La température maximale figure sur l’étiquette et conditionne la garantie

Sécher intégralement

Un garnissage encore humide au cœur développe des moisissures invisibles de l’extérieur

Ne pas comprimer au stockage

Le stockage sous vide prolongé dégrade durablement le gonflant

Remplacer au bon moment

Une couette qui ne retrouve plus son gonflant après séchage a atteint sa fin de vie

Questions fréquentes

Quel grammage de couette pour une chambre d’hôtel ?

De 200 à 250 g/m² dans une chambre chauffée au-dessus de 20 °C, ce qui correspond à la majorité des établissements urbains. Un grammage de 300 à 350 g/m² convient à un usage quatre saisons ou à des bâtiments moins bien isolés. Le critère est la température réelle de la chambre, pas la saison.

Quelle taille de couette pour un lit de 160 × 200 cm ?

Une couette de 240 × 220 cm constitue le standard, avec une version 240 × 260 cm pour un rendu plus généreux. La règle générale est de dépasser la largeur du matelas d’au moins 25 à 30 cm de chaque côté.

Duvet ou synthétique pour un hébergement touristique ?

Le synthétique s’impose dans la grande majorité des cas, parce qu’il supporte les lavages fréquents à température élevée et sèche rapidement. Le duvet reste pertinent dans les établissements haut de gamme à faible rotation, où il est systématiquement protégé par une housse.

Qu’est-ce qu’un piquage en cassettes ?

C’est un assemblage dans lequel des cloisons verticales créent des compartiments fermés, empêchant le garnissage de migrer d’une case à l’autre.
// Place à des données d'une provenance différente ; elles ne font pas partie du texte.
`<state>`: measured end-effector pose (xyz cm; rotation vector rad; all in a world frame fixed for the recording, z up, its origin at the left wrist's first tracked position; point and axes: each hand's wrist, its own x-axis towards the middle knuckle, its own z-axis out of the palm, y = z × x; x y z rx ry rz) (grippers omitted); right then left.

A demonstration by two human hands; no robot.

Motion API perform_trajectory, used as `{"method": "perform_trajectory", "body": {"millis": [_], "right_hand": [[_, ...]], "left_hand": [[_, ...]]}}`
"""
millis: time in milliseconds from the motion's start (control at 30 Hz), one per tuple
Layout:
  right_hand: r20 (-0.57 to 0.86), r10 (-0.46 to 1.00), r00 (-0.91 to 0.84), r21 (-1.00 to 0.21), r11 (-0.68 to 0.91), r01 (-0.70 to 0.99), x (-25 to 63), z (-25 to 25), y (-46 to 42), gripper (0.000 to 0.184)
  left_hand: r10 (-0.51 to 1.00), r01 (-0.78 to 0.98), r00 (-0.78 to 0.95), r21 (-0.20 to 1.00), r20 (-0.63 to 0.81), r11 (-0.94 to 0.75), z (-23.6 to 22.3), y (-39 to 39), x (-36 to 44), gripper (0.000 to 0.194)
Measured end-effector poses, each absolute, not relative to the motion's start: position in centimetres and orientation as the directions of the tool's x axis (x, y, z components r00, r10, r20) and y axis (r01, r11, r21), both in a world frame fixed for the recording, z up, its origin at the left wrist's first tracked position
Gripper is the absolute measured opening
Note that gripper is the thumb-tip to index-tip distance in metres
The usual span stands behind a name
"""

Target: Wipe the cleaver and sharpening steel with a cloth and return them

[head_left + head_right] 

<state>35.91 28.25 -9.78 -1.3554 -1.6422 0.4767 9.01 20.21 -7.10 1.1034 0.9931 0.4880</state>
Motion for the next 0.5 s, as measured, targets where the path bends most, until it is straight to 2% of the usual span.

Contrairement à la surpiqûre simple, il maintient une épaisseur homogène après des dizaines de lavages. C’est le critère qui distingue une couette professionnelle d’un modèle domestique.

À quelle fréquence laver une couette en hébergement ?

Avec une housse changée à chaque départ, un lavage plusieurs fois par an suffit dans un usage normal, complété par un lavage immédiat en cas d’incident. Multiplier les lavages sans nécessité raccourcit la durée de vie du garnissage sans bénéfice d’hygiène, la housse assurant déjà la barrière.

Ce qu’il faut retenir

  • Le grammage se choisit sur la température réelle de la chambre, pas sur la saison.
  • Le mode de lavage détermine le garnissage : le synthétique domine en usage intensif.
  • Le piquage en cassettes empêche la migration du garnissage et conditionne la durée de vie.
  • Dépasser la largeur du matelas de 25 à 30 cm de chaque côté.
  • Vérifier que la couette passe dans les équipements de lavage disponibles.
  • Limiter le nombre de formats simplifie les stocks et permet de commander en volume.